═════ Information ═════
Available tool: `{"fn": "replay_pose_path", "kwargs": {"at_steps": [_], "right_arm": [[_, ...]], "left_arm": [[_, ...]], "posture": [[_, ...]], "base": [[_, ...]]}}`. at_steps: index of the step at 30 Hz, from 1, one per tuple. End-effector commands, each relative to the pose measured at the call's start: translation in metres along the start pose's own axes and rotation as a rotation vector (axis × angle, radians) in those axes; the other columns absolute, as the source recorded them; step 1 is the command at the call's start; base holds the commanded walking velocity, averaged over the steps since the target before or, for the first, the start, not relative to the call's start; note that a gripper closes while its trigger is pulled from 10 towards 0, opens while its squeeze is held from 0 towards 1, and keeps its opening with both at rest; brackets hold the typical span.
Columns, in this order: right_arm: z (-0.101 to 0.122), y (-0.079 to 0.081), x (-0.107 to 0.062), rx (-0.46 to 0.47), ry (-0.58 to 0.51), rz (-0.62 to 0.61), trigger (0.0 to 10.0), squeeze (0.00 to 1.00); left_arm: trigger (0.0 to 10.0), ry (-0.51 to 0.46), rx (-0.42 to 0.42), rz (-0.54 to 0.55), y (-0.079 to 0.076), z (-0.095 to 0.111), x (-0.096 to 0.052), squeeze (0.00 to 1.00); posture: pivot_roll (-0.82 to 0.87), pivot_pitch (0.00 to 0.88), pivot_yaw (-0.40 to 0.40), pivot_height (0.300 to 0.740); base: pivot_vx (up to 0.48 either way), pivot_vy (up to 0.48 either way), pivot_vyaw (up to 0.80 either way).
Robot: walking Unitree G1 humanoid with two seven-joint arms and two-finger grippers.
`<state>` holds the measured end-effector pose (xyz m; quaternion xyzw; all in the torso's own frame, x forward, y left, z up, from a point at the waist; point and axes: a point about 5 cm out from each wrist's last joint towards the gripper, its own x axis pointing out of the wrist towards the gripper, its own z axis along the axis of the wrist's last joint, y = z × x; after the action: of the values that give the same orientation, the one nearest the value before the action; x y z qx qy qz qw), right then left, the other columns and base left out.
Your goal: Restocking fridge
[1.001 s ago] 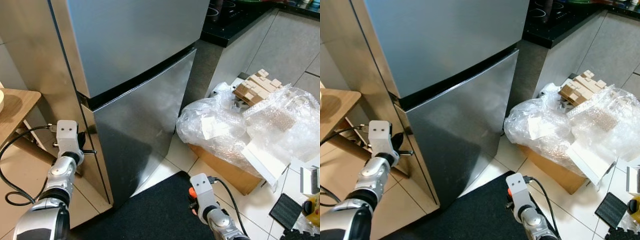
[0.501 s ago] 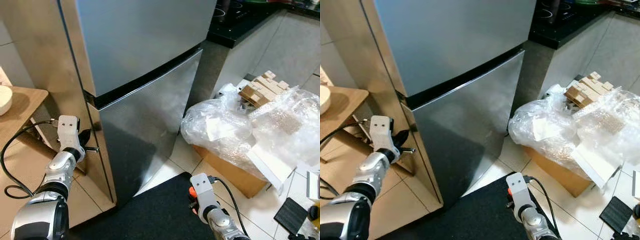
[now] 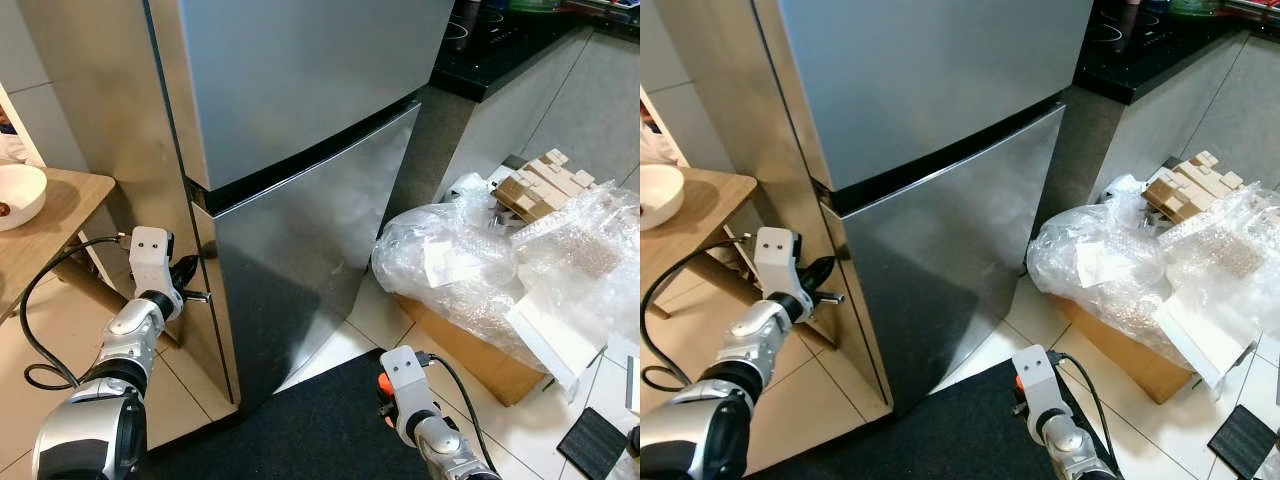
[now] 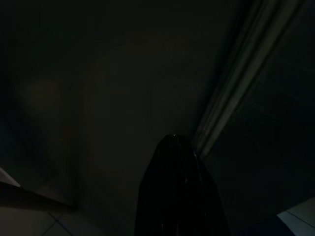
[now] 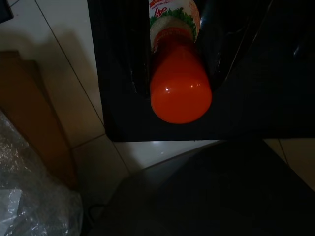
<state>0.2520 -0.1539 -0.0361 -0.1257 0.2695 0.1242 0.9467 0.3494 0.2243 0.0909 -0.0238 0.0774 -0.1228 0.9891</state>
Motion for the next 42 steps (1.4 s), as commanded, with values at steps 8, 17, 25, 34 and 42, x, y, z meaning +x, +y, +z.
{"fn": "replay_pose_path", "kwargs": {"at_steps": [8, 17, 25, 34, 42], "right_arm": [[0.000, -0.002, -0.001, -0.007, -0.009, -0.010, 10.0, 0.00], [0.000, -0.004, -0.001, -0.009, -0.009, -0.013, 10.0, 0.00], [0.000, -0.005, -0.001, -0.013, -0.011, -0.012, 10.0, 0.00], [0.001, -0.004, -0.001, -0.012, -0.017, -0.014, 10.0, 0.00], [-0.001, -0.005, -0.002, -0.008, -0.014, -0.019, 10.0, 0.00]], "left_arm": [[10.0, 0.031, 0.042, -0.194, -0.039, 0.000, 0.017, 0.00], [10.0, 0.029, 0.043, -0.218, -0.047, 0.004, 0.021, 0.00], [10.0, 0.044, 0.054, -0.239, -0.053, 0.003, 0.024, 0.00], [10.0, 0.040, 0.053, -0.288, -0.067, 0.010, 0.031, 0.00], [10.0, 0.053, 0.060, -0.337, -0.077, 0.007, 0.032, 0.00]], "posture": [[-0.13, 0.071, -0.036, 0.740], [-0.14, 0.070, -0.037, 0.740], [-0.13, 0.071, -0.043, 0.740], [-0.14, 0.074, -0.037, 0.740], [-0.15, 0.078, -0.035, 0.740]], "base": [[0.000, 0.000, 0.00], [0.000, 0.000, 0.00], [0.000, 0.000, 0.00], [0.000, 0.000, 0.00], [0.000, 0.000, 0.00]]}}
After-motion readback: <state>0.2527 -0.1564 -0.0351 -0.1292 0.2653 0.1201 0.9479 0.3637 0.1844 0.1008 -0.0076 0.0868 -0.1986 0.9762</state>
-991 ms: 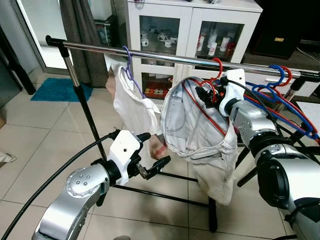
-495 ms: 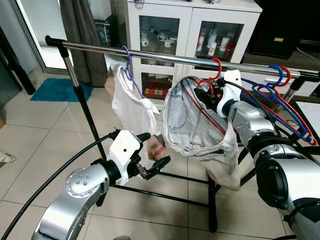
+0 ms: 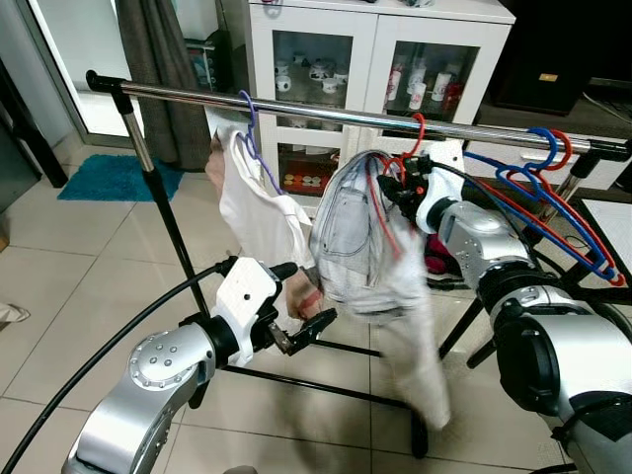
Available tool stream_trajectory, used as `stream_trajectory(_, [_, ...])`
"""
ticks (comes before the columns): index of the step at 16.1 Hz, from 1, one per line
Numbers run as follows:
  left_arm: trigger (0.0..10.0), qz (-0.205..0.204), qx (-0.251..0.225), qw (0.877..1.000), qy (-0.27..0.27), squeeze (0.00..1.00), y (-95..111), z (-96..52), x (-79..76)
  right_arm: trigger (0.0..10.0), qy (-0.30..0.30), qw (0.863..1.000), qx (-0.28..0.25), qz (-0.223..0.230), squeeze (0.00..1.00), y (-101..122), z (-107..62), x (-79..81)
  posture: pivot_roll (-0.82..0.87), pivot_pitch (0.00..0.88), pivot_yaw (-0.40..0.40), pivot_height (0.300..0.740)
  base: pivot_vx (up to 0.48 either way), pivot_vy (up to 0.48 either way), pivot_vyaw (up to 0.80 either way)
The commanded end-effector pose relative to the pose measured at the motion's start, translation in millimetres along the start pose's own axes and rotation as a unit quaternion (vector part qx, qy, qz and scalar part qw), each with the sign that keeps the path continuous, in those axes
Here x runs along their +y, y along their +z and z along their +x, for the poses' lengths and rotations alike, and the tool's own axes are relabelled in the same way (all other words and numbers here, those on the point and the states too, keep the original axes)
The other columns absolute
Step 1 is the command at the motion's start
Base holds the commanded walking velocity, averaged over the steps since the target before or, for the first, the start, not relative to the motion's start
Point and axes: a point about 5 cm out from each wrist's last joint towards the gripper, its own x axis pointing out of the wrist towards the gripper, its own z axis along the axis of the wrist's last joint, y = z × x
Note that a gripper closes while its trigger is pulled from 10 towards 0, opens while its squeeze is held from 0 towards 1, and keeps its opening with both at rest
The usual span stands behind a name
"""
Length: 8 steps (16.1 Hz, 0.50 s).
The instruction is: Hang hanger
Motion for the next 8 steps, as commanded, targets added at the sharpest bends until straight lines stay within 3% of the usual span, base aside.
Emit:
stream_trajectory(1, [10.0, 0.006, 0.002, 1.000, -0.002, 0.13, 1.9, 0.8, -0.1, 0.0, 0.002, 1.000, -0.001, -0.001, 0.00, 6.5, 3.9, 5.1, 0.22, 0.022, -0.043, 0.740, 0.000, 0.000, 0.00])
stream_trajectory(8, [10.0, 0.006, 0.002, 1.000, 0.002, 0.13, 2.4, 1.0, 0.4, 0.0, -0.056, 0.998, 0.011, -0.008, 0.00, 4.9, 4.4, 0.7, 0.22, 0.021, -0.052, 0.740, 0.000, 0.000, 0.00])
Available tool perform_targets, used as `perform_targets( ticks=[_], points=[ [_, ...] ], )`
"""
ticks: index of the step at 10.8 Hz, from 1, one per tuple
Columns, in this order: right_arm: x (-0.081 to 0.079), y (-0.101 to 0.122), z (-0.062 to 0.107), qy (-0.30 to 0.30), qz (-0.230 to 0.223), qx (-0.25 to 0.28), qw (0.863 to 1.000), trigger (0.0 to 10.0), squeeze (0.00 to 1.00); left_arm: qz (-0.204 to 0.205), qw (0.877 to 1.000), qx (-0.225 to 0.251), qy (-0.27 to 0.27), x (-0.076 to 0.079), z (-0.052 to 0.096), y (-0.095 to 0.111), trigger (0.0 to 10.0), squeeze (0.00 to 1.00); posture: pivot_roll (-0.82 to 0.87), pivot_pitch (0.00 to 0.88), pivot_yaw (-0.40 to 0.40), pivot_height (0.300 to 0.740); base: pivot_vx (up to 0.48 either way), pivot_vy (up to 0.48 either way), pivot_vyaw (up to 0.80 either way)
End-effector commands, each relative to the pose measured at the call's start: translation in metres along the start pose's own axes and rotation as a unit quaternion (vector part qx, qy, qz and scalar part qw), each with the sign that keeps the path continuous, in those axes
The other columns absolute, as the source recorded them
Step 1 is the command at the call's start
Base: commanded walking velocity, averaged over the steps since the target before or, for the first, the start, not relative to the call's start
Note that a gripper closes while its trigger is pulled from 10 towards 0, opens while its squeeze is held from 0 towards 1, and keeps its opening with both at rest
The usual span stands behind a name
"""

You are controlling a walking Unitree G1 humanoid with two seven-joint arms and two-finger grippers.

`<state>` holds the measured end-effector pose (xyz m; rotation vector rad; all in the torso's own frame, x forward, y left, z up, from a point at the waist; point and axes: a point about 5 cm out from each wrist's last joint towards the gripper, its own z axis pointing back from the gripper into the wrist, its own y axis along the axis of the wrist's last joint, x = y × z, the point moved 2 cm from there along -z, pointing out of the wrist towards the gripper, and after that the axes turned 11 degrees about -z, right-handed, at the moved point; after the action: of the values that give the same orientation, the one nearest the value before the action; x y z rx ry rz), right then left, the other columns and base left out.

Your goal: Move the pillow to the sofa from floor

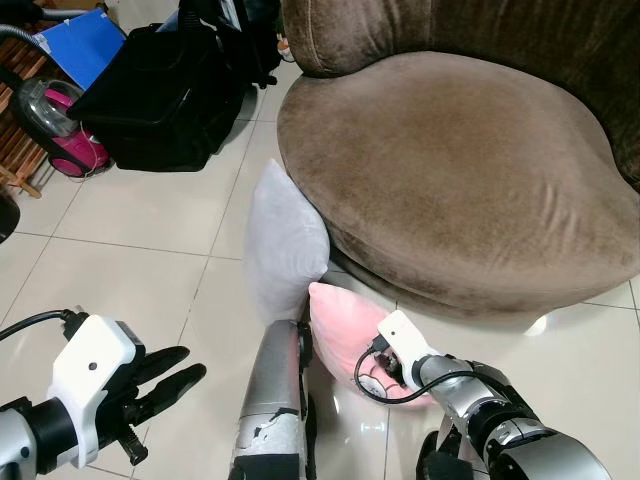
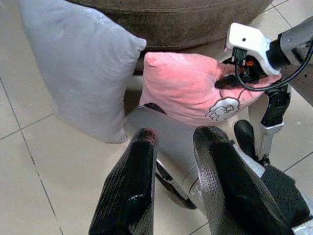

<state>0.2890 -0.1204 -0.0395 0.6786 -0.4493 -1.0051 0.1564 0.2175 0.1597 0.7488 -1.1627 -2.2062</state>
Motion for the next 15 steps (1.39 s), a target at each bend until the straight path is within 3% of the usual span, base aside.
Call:
perform_targets(
  ticks=[1,6,10,11,12,13,15],
  points=[
    [-0.006,-0.009,-0.001,0.008,-0.008,-0.018,1.0,0.0,0.0,0.007,1.0,-0.009,-0.001,0.0,0.003,-0.006,10.0,0.0,0.55,0.265,0.131,0.553,0.0,0.0,0.0],
    [-0.004,0.003,-0.002,0.008,-0.012,-0.001,1.0,0.0,0.0,0.004,1.0,-0.004,0.014,-0.007,-0.003,-0.016,10.0,0.0,0.52,0.223,0.109,0.553,0.0,0.0,0.0],
    [-0.005,0.019,-0.002,0.031,-0.023,0.03,0.999,0.0,0.0,-0.001,0.999,0.02,0.037,-0.009,-0.032,-0.02,10.0,0.0,0.41,0.116,0.031,0.553,0.0,0.0,0.0],
    [-0.012,0.028,-0.002,0.065,-0.023,0.058,0.996,0.0,0.0,0.001,0.998,0.022,0.061,-0.006,-0.042,-0.02,10.0,0.0,0.36,0.067,-0.001,0.553,0.0,0.0,0.0],
    [-0.014,0.033,0.0,0.082,-0.001,0.069,0.994,0.0,0.0,0.01,0.996,0.019,0.089,-0.012,-0.05,-0.028,10.0,0.0,0.32,0.022,-0.015,0.553,0.0,0.0,0.0],
    [-0.01,0.041,0.002,0.093,-0.005,0.096,0.991,0.0,0.0,0.019,0.992,0.028,0.123,-0.016,-0.055,-0.03,10.0,0.0,0.27,0.0,-0.023,0.553,0.0,0.0,0.0],
    [0.009,0.071,0.017,0.107,-0.007,0.186,0.977,0.0,0.0,0.044,0.972,0.042,0.225,-0.035,-0.074,-0.028,10.0,0.0,0.15,0.0,-0.011,0.553,0.0,0.0,0.0]
  ],
)
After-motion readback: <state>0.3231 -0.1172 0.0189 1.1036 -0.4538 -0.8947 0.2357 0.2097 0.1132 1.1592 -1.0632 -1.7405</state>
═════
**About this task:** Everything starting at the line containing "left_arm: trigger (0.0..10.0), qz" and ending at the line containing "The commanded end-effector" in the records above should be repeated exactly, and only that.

**Result below:**
  left_arm: trigger (0.0..10.0), qz (-0.205..0.204), qx (-0.251..0.225), qw (0.877..1.000), qy (-0.27..0.27), squeeze (0.00..1.00), y (-95..111), z (-96..52), x (-79..76)
  right_arm: trigger (0.0..10.0), qy (-0.30..0.30), qw (0.863..1.000), qx (-0.28..0.25), qz (-0.223..0.230), squeeze (0.00..1.00), y (-101..122), z (-107..62), x (-79..81)
  posture: pivot_roll (-0.82..0.87), pivot_pitch (0.00..0.88), pivot_yaw (-0.40..0.40), pivot_height (0.300..0.740)
  base: pivot_vx (up to 0.48 either way), pivot_vy (up to 0.48 either way), pivot_vyaw (up to 0.80 either way)
The commanded end-effector pose relative to the pose measured at the motion's start, translation in millimetres along the start pose's own axes and rotation as a unit quaternion (vector part qx, qy, qz and scalar part qw), each with the sign that keeps the path continuous, in those axes

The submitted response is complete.